Drop the liquid onto the polishing surface and sand! 1J), which was processed using a sink plate.
Instead, a sheet polishing method using a sheet impregnated with metal powder, resin powder, or diamond powder, so-called precision gellining (PG), was developed, and continuous polishing has progressed along with mass production. Also,
In the final polishing process, polishing was performed without applying an abrasive to the polished surface, but with the advancement of polishing tools such as the PG mentioned above, child center processing has become faster, and polishing methods using water instead of abrasive has also been proposed. CG has been developed for the conventional rough-sanding process, and PG has been developed for the sanding process, but a processing method that can be used in combination with the semi-finishing fine polishing process and the final finishing process has not yet been developed. Its development has long been a desire in this technical field. The present invention aims to provide a polishing method that satisfies the above-mentioned requirements and a polishing tool used therein, and includes a step of assembling pressed dough formed into a workpiece material using a curve generator, and It consists of a PG process using abrasive grains impregnated with diamond powder, and a process of polishing the assembled processed parts with a solid abrasive polishing tool made of phenol resin, cerium oxide, and a hardening agent.

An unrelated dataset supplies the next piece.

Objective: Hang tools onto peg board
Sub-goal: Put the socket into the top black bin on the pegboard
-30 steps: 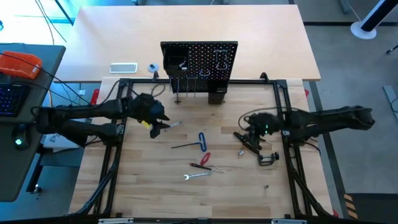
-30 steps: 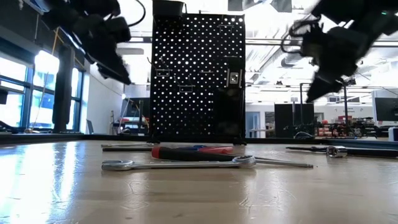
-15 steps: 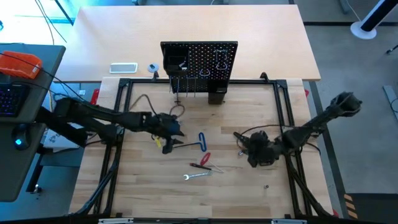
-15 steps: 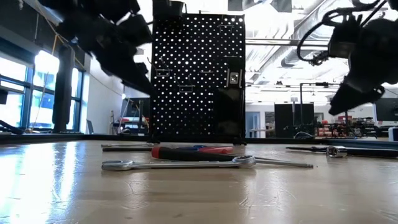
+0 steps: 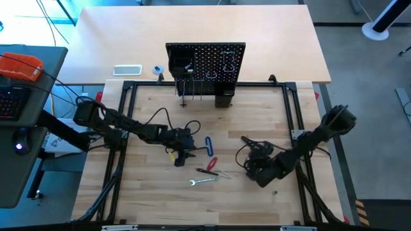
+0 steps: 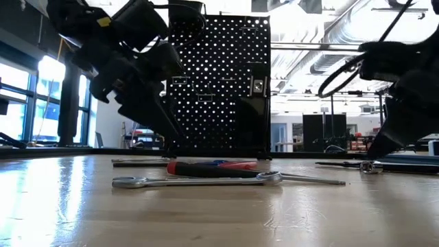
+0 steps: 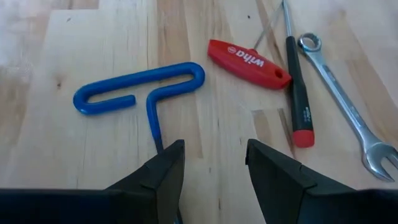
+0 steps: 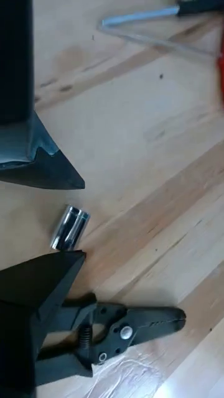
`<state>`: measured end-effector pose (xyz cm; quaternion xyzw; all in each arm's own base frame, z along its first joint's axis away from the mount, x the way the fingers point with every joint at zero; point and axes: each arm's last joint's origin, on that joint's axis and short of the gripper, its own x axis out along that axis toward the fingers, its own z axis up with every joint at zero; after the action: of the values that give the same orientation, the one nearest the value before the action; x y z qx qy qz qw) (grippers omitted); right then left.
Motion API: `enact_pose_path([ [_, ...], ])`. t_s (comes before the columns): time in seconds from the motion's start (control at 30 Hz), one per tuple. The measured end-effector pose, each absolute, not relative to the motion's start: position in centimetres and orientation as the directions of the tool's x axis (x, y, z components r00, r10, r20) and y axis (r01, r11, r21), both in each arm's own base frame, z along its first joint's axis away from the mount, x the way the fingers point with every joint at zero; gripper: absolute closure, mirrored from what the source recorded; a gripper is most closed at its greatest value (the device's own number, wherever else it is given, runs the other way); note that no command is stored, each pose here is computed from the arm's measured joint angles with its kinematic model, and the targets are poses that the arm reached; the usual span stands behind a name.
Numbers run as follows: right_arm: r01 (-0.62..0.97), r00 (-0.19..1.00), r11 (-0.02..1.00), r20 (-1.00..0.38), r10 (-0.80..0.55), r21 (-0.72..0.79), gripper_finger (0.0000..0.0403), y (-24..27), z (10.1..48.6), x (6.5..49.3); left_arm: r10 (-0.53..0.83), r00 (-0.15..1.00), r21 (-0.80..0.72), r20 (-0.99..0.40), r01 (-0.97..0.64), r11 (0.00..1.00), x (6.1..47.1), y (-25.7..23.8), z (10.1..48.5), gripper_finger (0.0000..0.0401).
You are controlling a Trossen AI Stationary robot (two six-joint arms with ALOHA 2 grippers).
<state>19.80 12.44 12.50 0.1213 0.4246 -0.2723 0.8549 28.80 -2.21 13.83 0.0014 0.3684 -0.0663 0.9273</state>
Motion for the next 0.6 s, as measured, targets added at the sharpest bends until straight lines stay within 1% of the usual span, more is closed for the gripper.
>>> enact_pose_path([
  [0.1, 0.599, 0.451, 0.799, -0.8, -0.395, -0.057, 0.0237, 12.5, 11.8, 20.0, -0.122, 0.732, -0.045, -0.671, 0.124, 0.991, 29.0, -2.2, 13.9, 0.0236],
  [0.23, 0.635, 0.42, 0.771, -0.813, -0.402, -0.053, 0.0237, 12.7, 10.9, 20.0, -0.123, 0.742, -0.044, -0.659, 0.125, 0.991, 29.1, -2.2, 14.0, 0.0236],
  [0.43, 0.641, 0.463, 0.767, -0.78, -0.422, -0.035, 0.0237, 13.0, 10.7, 20.3, -0.123, 0.747, -0.039, -0.653, 0.129, 0.991, 29.1, -2.2, 14.0, 0.0236],
  [0.6, 0.65, 0.457, 0.759, -0.777, -0.432, -0.04, 0.0246, 12.7, 10.7, 20.4, -0.123, 0.751, -0.038, -0.649, 0.129, 0.991, 29.1, -2.2, 14.1, 0.0236],
])
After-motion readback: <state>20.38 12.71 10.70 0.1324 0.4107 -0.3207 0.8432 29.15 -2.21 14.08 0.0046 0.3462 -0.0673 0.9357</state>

The present invention provides a method for polishing optical components, and a polishing tool for optical components, which is obtained by heating a mixture of a phenol resin, cerium oxide, and a hardening agent, drying it forcibly, crushing it, and then shaping it. (2) In the figure, correct the deviation of Figure 6C on the attached sheet. 9. List of attached documents (1) Amendment drawings 1 copy Figure 6 (C)

Claims (2)

[Claims] (1) The process of purple-shaping the pressed dough formed on the workpiece material using a curve generator, and the process of turning the raw-formed workpiece into phenol resin, cerium oxide, and an abrasive agent; A method for polishing an optical component, comprising the steps of polishing with a polishing tool. (2) A mixture of phenol resin, cerium oxide, and hardening agent is heated, hardened, and crushed into a polishing tool for optical parts. process and
A step of adding cerium oxide and a hardening agent to this and mixing it uniformly, a step of heating the mixture, a step of force drying the heated mixture, a step of pulverizing the dried mixture, and a step of crushing the mixture. A method for manufacturing an optical component polishing tool 1, characterized by comprising a step of solidifying it with a hot pressure press.